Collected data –
════════

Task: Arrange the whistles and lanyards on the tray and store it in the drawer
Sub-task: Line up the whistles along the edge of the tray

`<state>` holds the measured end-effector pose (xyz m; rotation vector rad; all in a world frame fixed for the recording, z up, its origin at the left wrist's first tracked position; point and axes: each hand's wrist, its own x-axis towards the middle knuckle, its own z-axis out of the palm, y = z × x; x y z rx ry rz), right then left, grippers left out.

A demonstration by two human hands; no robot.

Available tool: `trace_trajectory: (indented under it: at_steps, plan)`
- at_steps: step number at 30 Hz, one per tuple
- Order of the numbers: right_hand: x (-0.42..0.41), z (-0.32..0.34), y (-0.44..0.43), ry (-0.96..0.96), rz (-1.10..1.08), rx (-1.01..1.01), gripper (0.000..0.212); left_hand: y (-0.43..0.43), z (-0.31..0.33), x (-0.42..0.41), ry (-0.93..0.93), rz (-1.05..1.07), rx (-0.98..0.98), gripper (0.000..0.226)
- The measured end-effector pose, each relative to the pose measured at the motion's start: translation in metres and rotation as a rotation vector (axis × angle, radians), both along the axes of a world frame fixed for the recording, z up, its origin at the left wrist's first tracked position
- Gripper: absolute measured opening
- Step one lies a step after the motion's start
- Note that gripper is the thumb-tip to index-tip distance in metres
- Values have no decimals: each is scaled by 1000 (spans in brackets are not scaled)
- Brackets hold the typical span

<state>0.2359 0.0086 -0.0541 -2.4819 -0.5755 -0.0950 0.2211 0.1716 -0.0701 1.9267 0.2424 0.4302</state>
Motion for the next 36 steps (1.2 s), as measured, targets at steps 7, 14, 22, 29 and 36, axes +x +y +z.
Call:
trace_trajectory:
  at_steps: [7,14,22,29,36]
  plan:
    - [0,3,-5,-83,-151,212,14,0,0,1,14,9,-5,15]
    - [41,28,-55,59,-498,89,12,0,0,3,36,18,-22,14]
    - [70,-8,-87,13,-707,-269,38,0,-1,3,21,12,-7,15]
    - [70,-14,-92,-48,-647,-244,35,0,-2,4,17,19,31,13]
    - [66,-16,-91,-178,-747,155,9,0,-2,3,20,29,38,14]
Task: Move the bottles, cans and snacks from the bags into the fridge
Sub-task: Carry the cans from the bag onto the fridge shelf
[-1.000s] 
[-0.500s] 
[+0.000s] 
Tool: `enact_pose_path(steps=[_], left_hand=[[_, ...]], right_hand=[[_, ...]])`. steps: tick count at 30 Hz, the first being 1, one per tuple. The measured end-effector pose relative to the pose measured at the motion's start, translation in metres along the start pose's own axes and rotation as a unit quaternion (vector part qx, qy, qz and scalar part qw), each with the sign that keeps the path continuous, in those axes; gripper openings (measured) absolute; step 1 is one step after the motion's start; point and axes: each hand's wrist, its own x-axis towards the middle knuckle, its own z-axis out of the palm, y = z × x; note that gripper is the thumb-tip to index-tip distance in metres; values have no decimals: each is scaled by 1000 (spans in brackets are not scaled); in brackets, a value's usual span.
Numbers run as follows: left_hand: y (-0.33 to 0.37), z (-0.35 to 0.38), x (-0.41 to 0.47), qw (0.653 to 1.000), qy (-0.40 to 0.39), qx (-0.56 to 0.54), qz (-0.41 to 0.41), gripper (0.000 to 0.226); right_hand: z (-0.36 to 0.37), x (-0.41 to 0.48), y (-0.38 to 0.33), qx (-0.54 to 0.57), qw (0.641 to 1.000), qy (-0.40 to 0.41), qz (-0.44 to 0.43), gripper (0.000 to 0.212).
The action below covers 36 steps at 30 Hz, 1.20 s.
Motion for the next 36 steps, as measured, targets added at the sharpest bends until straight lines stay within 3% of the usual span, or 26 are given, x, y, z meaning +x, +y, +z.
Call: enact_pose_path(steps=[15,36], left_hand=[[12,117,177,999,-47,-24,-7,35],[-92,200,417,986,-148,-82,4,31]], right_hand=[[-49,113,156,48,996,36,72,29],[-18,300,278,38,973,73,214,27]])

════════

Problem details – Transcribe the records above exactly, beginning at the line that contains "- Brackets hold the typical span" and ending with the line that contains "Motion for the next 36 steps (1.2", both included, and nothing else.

Answer section –
- Brackets hold the typical span

<state>0.2359 0.0086 -0.0541 -2.4819 -0.5755 -0.0950 0.2211 0.1716 -0.0701 1.9267 0.2424 0.4302</state>
Motion for the next 36 steps (1.2 s), as measured, targets at steps 7, 14, 22, 29 and 36, axes +x +y +z.

No more output is needed here.